FILE – In this Aug. 4, 2011 file photo, the cast members of MTV’s “Jersey Shore” pose at their television home in Seaside Heights, N.J. The hit MTV show won’t get a New Jersey tax break because Gov. Chris Christie says the show hurts the state’s image. Christie on Monday. Sept. 26, 2011 blocked a $420,000 film credit that was approved for the show last week by the state Economic Development Authority, claiming the show “does nothing more than perpetuate misconceptions about the State and its citizens.” (AP Photo/Mel Evans, File)
TRENTON, N.J. (AP) — MTV’s “Jersey Shore” won’t get a New Jersey tax break because Gov. Chris Christie says the show hurts the state’s image.
Christie on Monday blocked a $420,000 film credit that was approved for the show last week by the state Economic Development Authority.
The money was supposed to cover production costs for the hit reality series’ inaugural 2009 season.
Christie suspended the film tax credit program in 2010 to close a budget deficit, but the 2009 season still qualified for the credit.
“I have no interest in policing the content of such projects,” he said in a statement. “However, as chief executive I am duty-bound to ensure that taxpayers are not footing a $420,000 bill for a project which does nothing more than perpetuate misconceptions about the State and its citizens.”

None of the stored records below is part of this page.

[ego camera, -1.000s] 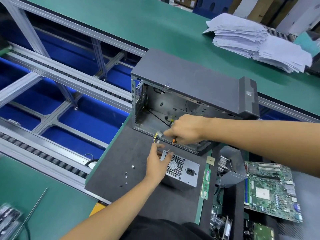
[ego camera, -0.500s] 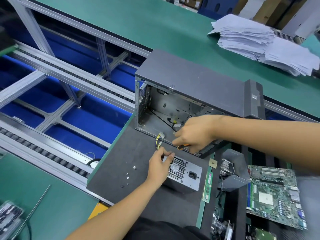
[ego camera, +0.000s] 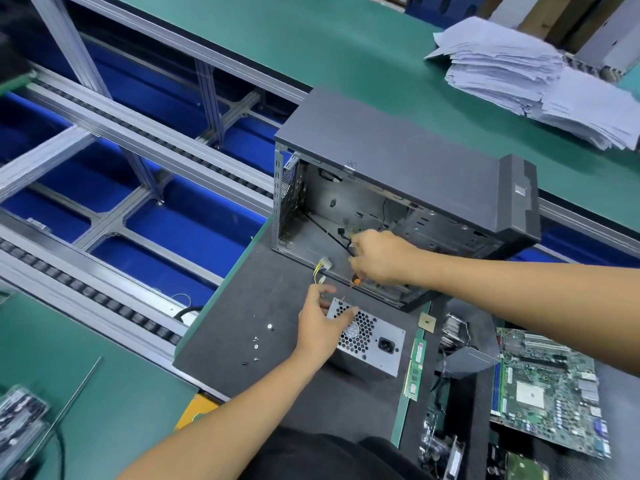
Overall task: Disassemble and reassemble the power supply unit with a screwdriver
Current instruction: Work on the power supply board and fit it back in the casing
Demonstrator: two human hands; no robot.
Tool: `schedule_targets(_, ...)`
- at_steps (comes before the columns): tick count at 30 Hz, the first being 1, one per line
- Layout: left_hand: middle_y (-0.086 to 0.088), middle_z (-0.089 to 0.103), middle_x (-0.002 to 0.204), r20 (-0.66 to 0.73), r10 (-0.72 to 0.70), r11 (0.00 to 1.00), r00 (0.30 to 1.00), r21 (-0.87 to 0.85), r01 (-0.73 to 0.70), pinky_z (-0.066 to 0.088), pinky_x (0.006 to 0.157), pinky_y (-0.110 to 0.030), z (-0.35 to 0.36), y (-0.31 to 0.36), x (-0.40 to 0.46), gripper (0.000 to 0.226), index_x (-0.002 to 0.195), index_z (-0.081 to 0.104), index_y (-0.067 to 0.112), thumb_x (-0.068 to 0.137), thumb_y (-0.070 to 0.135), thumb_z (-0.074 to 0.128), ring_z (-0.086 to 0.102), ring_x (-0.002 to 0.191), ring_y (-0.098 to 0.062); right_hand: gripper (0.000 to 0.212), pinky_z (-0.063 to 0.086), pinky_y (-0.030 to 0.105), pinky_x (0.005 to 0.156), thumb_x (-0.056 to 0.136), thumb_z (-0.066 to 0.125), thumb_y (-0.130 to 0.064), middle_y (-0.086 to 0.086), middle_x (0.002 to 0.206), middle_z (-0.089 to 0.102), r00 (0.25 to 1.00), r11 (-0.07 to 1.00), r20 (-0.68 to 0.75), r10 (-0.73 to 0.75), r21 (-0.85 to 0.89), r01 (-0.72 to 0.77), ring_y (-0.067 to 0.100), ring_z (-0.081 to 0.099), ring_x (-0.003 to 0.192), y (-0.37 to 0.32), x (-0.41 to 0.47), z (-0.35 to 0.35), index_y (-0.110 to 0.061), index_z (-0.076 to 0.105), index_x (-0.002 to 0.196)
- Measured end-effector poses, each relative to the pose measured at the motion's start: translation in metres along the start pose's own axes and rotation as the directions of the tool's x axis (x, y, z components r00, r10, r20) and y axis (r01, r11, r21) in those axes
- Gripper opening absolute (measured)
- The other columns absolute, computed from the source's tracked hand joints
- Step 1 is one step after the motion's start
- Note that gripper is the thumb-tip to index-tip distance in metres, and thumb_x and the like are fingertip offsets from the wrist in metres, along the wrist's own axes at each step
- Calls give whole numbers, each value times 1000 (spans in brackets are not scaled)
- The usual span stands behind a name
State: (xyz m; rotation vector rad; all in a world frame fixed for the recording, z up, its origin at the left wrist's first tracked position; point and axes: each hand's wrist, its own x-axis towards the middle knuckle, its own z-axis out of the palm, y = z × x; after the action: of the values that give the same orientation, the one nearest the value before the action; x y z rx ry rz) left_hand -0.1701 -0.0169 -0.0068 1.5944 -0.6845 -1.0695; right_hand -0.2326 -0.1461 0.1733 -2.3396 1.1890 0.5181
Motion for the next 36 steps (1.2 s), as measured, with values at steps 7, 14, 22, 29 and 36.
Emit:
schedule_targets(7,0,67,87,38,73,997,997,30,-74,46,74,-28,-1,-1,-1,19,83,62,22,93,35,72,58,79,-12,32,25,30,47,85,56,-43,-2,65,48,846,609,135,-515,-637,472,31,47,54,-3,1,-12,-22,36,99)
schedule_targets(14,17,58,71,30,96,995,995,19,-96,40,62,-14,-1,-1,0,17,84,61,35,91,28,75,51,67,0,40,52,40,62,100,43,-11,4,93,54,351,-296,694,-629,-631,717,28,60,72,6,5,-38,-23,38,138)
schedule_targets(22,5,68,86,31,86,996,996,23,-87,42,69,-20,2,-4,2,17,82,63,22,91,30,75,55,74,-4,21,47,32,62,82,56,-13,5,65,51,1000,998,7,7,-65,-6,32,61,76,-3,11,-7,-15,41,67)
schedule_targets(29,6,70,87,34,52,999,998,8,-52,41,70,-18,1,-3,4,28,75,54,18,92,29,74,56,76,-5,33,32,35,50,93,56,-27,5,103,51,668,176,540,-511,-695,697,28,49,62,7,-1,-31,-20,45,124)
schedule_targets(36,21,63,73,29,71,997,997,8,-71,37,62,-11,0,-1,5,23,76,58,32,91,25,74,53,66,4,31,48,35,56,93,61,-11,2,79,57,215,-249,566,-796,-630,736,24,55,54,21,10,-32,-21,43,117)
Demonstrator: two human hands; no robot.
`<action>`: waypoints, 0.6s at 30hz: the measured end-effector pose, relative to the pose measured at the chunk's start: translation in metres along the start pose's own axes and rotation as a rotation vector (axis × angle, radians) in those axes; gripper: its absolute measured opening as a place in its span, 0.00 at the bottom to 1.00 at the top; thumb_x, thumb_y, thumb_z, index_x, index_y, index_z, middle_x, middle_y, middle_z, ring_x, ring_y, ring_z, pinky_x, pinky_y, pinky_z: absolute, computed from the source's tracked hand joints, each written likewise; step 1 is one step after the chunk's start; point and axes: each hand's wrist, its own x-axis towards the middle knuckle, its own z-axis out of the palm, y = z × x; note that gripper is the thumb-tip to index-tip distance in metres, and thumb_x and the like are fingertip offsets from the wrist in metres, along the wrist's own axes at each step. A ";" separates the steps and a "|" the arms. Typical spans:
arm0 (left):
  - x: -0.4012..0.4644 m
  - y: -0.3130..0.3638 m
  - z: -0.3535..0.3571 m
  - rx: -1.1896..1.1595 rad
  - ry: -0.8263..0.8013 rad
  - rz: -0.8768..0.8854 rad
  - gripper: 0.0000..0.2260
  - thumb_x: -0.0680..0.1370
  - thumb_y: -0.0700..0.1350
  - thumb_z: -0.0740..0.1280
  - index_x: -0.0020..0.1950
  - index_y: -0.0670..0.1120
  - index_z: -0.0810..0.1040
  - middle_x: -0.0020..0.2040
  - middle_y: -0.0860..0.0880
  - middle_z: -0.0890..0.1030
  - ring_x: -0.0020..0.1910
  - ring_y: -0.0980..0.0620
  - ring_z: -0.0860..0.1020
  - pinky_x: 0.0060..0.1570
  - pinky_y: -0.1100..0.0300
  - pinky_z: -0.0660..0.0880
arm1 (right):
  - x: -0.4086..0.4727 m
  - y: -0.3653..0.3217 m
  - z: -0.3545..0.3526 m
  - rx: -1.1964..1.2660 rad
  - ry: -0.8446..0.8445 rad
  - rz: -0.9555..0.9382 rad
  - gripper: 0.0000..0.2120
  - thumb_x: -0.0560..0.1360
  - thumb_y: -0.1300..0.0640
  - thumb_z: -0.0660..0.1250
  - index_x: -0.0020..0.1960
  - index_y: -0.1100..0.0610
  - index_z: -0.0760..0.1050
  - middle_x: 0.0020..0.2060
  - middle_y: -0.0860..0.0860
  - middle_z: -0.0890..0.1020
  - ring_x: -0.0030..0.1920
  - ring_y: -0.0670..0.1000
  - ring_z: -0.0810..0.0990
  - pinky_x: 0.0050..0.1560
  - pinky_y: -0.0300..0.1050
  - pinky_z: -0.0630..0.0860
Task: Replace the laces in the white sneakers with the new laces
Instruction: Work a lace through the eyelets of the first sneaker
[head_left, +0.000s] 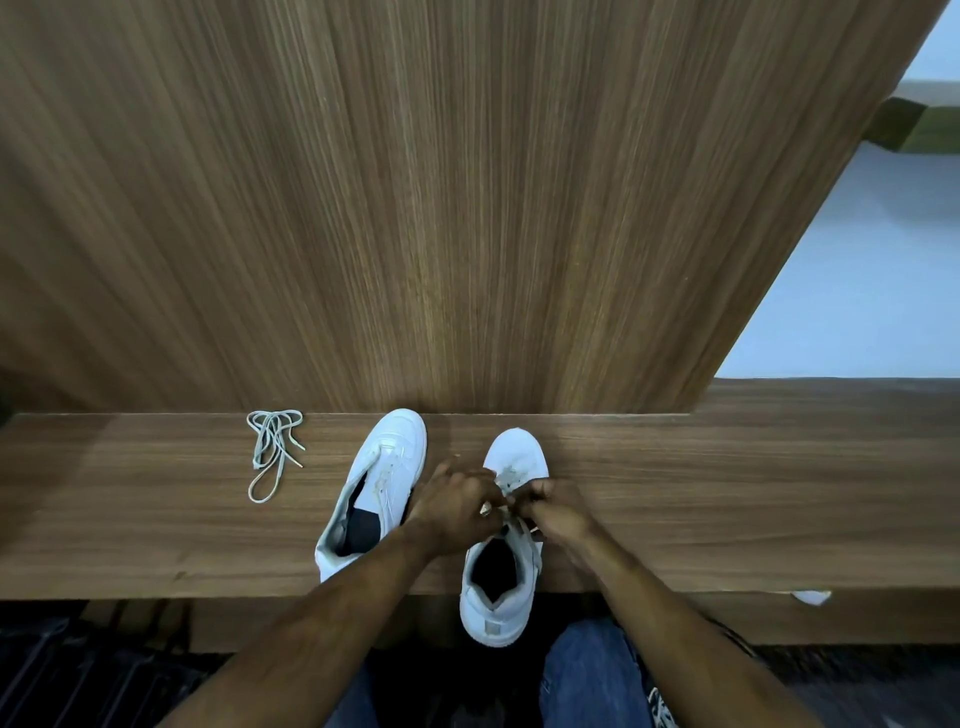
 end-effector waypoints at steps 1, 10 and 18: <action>0.001 0.000 0.001 -0.066 -0.009 -0.076 0.20 0.67 0.60 0.57 0.44 0.51 0.83 0.44 0.52 0.83 0.50 0.49 0.80 0.54 0.53 0.72 | -0.001 0.006 0.000 -0.091 0.016 -0.090 0.15 0.74 0.67 0.64 0.37 0.51 0.81 0.29 0.44 0.82 0.31 0.42 0.78 0.37 0.41 0.76; 0.002 -0.001 0.006 -0.024 -0.029 -0.233 0.13 0.73 0.58 0.62 0.47 0.52 0.82 0.47 0.51 0.84 0.49 0.48 0.79 0.56 0.54 0.71 | 0.000 0.015 0.010 -0.250 0.018 -0.158 0.12 0.74 0.58 0.65 0.35 0.44 0.79 0.31 0.41 0.81 0.36 0.45 0.78 0.39 0.42 0.74; -0.012 0.009 0.032 0.035 0.192 -0.398 0.12 0.74 0.56 0.66 0.53 0.53 0.74 0.52 0.52 0.74 0.53 0.49 0.74 0.61 0.51 0.66 | -0.002 0.012 0.004 0.344 -0.141 0.242 0.10 0.74 0.66 0.61 0.41 0.55 0.79 0.38 0.52 0.81 0.41 0.51 0.77 0.42 0.44 0.70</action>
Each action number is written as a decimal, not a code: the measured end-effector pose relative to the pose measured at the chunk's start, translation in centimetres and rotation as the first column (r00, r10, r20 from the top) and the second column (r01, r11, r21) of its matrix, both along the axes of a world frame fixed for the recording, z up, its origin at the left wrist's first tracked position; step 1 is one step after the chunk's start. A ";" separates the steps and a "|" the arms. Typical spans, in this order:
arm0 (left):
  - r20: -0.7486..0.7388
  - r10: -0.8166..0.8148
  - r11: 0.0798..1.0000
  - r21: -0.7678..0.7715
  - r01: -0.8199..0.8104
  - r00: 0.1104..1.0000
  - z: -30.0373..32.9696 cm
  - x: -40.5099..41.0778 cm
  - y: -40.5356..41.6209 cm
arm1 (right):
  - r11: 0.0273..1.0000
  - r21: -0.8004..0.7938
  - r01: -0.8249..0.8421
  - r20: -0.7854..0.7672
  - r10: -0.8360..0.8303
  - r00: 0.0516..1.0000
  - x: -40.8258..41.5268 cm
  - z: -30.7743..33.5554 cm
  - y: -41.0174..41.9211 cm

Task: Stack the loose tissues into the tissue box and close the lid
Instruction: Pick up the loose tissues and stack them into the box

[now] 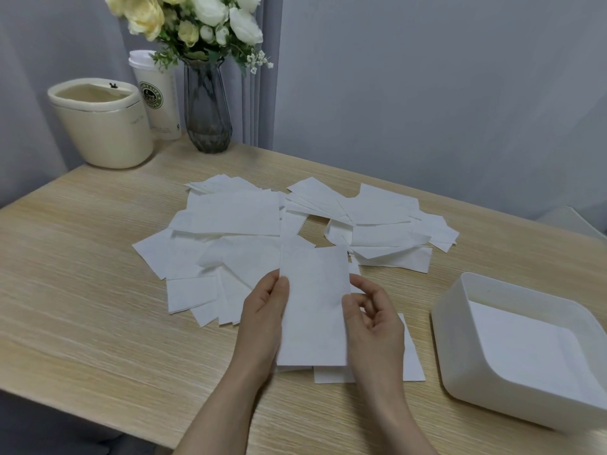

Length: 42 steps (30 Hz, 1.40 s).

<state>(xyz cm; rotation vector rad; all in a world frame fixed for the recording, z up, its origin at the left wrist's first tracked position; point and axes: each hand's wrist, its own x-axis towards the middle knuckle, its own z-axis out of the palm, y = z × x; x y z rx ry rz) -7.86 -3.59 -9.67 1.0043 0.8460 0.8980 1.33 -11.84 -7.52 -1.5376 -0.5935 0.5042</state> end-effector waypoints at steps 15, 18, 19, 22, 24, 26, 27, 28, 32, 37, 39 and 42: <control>0.008 -0.059 0.998 0.034 0.059 0.998 -0.5 0.0 0.0 | 0.999 -0.043 -0.009 -0.004 0.009 1.000 0.5 -0.7 0.2; -0.001 -0.086 0.994 0.064 0.086 0.996 -0.6 0.0 -0.1 | 0.999 -0.051 -0.018 -0.012 0.017 1.000 0.6 -0.8 0.2; -0.002 -0.087 0.994 0.069 0.087 0.996 -0.7 0.0 0.0 | 0.999 -0.049 -0.015 -0.010 0.014 1.000 0.6 -0.8 0.1; 0.008 -0.070 0.996 0.064 0.069 0.998 -0.7 0.0 0.0 | 0.999 -0.049 -0.003 0.007 0.004 1.000 0.7 -0.8 -0.1; 0.013 -0.065 0.996 0.061 0.064 0.998 -0.8 0.0 0.0 | 0.998 -0.055 -0.003 0.015 0.004 1.000 0.6 -0.8 -0.2; 0.013 -0.061 0.996 0.071 0.060 0.998 -0.9 -0.1 0.0 | 0.998 -0.067 -0.019 0.016 0.021 1.000 0.5 -0.7 -0.2; 0.013 -0.059 0.995 0.080 0.058 0.998 -1.0 -0.1 0.0 | 0.997 -0.073 -0.026 0.022 0.028 0.999 0.4 -0.7 -0.3; 0.011 -0.057 0.994 0.089 0.056 0.998 -1.0 -0.1 0.0 | 0.997 -0.078 -0.028 0.039 0.031 0.999 0.3 -0.6 -0.3; 0.029 -0.061 0.994 0.095 0.058 0.998 -0.8 -0.1 0.0 | 0.995 -0.097 -0.036 0.090 0.045 0.995 0.2 -0.6 -0.4; 0.019 -0.092 0.991 0.096 0.090 0.996 -0.9 0.0 -0.1 | 0.983 -0.093 -0.157 -0.090 0.149 0.985 0.5 -0.6 -0.3; -0.013 -0.124 0.985 0.123 0.124 0.992 -1.1 0.0 -0.2 | 0.981 -0.091 -0.170 -0.070 0.164 0.984 0.4 -0.7 -0.3; -0.054 -0.159 0.976 0.139 0.165 0.986 -1.1 0.1 -0.5 | 0.974 -0.120 -0.190 -0.015 0.190 0.982 0.3 -0.7 -0.3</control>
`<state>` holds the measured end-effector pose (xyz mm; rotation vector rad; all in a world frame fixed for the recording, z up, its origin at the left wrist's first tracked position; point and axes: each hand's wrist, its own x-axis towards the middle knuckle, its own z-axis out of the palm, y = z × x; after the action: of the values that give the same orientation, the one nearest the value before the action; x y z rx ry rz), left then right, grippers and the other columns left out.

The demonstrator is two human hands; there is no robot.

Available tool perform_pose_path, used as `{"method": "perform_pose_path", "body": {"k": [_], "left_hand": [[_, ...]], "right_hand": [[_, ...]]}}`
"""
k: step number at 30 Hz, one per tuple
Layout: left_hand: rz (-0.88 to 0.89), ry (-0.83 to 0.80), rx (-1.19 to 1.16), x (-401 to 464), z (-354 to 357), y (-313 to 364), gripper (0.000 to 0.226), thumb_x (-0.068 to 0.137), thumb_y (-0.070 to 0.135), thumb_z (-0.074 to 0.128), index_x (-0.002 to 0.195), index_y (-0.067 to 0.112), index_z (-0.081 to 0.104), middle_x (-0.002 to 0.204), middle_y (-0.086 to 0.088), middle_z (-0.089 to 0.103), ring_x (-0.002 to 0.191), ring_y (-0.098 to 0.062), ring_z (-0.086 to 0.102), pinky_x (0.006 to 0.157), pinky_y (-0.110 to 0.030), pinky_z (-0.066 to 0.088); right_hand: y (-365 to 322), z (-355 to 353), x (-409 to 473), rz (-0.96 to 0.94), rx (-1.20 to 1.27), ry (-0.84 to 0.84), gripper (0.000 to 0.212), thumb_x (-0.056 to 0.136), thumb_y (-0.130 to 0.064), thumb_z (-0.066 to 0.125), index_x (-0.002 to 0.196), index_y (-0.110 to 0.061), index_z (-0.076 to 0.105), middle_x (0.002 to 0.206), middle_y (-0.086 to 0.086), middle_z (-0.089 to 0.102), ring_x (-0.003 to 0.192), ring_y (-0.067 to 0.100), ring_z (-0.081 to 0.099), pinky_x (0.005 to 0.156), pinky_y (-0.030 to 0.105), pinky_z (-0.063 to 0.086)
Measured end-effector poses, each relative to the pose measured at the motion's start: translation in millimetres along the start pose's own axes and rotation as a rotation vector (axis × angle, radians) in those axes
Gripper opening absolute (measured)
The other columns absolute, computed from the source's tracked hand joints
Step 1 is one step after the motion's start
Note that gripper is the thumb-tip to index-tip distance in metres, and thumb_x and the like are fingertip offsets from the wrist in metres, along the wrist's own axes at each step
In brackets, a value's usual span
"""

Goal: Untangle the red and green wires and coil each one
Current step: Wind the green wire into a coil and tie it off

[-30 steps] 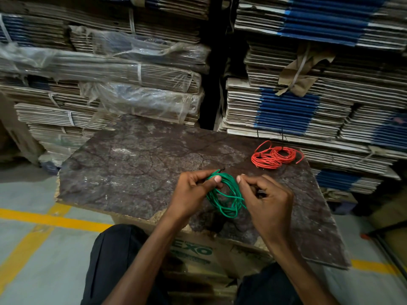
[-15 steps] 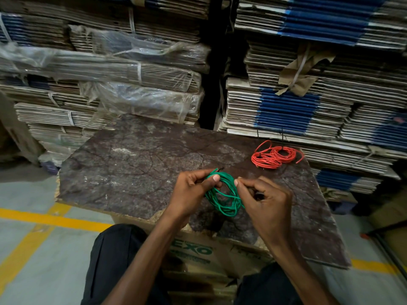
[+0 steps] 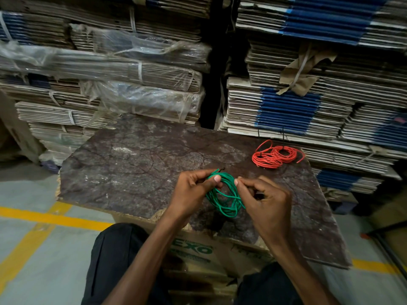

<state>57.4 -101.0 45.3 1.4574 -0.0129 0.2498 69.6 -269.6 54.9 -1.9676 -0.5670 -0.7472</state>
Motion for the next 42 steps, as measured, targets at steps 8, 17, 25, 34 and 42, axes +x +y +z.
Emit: {"method": "perform_pose_path", "body": {"k": [8,17,25,34,42], "left_hand": [[0.002,0.002,-0.003,0.4,-1.3,0.0,0.012,0.09,0.001,0.06,0.094,0.002,0.072,0.071,0.003,0.071,0.067,-0.003,0.06,0.067,-0.017,0.048],[0.025,0.001,0.033,-0.1,-2.0,-2.2,0.013,0.09,0.002,0.062,0.096,-0.004,0.072,0.074,0.002,0.072,0.071,-0.006,0.061,0.07,-0.022,0.048],[0.015,-0.012,0.014,-0.3,0.0,0.1,0.013,0.09,0.001,0.061,0.094,0.006,0.072,0.072,0.006,0.072,0.068,-0.002,0.061,0.068,-0.017,0.049],[0.022,-0.001,0.004,-0.6,-0.1,-0.1,0.014,0.09,-0.001,0.061,0.097,0.001,0.071,0.07,0.005,0.071,0.066,-0.001,0.061,0.066,-0.014,0.048],[0.016,0.002,0.009,-1.1,-0.2,0.7,0.015,0.09,-0.002,0.06,0.1,0.0,0.071,0.068,0.006,0.071,0.064,0.0,0.061,0.065,-0.013,0.048]], "right_hand": [[0.4,-1.3,-1.2,-0.014,0.006,-0.016,0.004,0.083,-0.013,0.074,0.08,-0.013,0.078,0.063,-0.002,0.062,0.055,0.01,0.057,0.051,0.032,0.044],[0.9,-0.8,-1.2,-0.008,-0.005,-0.008,0.003,0.083,-0.011,0.076,0.081,-0.012,0.078,0.063,-0.003,0.061,0.055,0.008,0.056,0.051,0.03,0.044],[0.3,-1.2,-1.4,-0.013,-0.008,-0.013,0.003,0.083,-0.011,0.076,0.081,-0.012,0.078,0.062,-0.003,0.06,0.054,0.01,0.056,0.05,0.032,0.044],[2.0,-1.2,-3.1,-0.006,0.002,-0.017,0.003,0.083,-0.011,0.076,0.081,-0.013,0.078,0.063,-0.001,0.061,0.054,0.013,0.057,0.05,0.034,0.044],[1.2,-0.6,-2.8,-0.004,0.007,-0.024,0.003,0.083,-0.01,0.076,0.081,-0.013,0.077,0.061,-0.002,0.058,0.053,0.013,0.055,0.049,0.034,0.043]]}}
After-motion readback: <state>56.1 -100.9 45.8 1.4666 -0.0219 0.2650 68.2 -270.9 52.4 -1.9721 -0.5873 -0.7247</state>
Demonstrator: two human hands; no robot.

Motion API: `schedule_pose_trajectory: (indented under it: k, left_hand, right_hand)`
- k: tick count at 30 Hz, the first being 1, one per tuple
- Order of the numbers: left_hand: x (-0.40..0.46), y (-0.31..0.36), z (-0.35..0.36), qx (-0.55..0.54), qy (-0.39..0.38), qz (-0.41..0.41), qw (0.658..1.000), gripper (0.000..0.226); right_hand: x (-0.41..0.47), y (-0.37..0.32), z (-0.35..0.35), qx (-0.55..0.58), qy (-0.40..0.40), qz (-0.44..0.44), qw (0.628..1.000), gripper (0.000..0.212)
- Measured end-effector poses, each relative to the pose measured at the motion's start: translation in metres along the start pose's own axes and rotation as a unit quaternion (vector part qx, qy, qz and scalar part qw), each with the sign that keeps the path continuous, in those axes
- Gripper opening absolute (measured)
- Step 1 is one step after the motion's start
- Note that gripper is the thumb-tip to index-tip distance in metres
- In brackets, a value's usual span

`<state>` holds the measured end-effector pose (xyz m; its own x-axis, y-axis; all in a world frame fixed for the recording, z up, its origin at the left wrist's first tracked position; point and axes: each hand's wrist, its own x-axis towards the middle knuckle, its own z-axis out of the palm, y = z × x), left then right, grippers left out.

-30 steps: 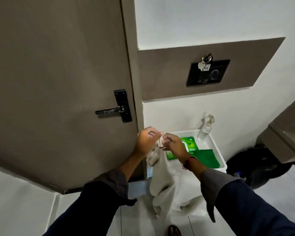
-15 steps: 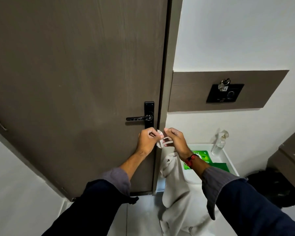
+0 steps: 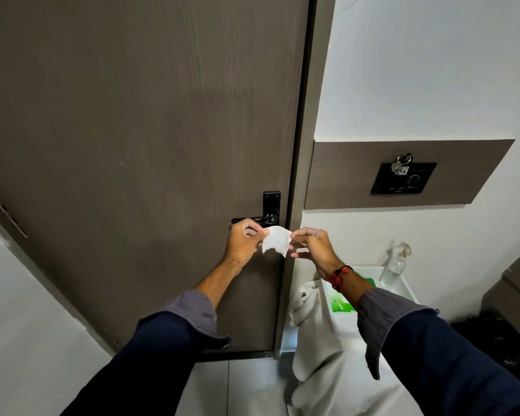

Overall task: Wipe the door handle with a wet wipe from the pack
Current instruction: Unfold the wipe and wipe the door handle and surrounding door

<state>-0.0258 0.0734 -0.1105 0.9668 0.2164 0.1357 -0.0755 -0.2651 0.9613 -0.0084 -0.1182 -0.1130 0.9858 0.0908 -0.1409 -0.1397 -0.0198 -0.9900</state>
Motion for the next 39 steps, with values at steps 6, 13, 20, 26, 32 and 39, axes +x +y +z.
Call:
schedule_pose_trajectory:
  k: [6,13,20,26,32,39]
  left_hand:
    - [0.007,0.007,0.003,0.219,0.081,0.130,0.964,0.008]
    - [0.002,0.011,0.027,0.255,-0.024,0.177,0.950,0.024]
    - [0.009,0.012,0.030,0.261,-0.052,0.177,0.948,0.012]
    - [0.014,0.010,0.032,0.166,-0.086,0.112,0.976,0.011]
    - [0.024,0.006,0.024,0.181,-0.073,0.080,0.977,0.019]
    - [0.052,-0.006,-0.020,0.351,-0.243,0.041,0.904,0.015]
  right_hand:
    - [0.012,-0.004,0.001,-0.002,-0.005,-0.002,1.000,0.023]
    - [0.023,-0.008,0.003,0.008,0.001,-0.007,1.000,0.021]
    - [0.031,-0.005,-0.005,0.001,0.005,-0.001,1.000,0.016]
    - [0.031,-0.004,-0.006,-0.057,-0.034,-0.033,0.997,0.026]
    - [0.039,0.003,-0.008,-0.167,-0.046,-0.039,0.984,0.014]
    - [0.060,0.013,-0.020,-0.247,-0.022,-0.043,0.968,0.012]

The show’s production company, 495 Productions, based in Burbank, Calif., declined to comment. MTV spokeswoman Noelle Llewellyn said she wouldn’t comment on the tax issue but wanted to reassure the show’s fans. “‘Jersey Shore’ itself will not be affected,” she said.
The show centers on the cast living and partying along the beach and boardwalk in Seaside Heights. “Jersey Shore” has made stars of its cast — 20-somethings with nicknames like Snooki and The Situation — and tourist destinations of their haunts. But it’s been bashed by officials who are sensitive about New Jersey’s image since it debuted nearly two years ago.
Lawmakers have expressed outrage about the credit since the Statehouse Bureau of The Star-Ledger of Newark and The Record first reported on it earlier this month.
But New Jersey Policy Perspective, a liberal think-tank, says some of the anger may be misplaced: The group says other businesses are getting millions in tax credits through the Economic Development Authority and aren’t necessarily bringing jobs to the state in return.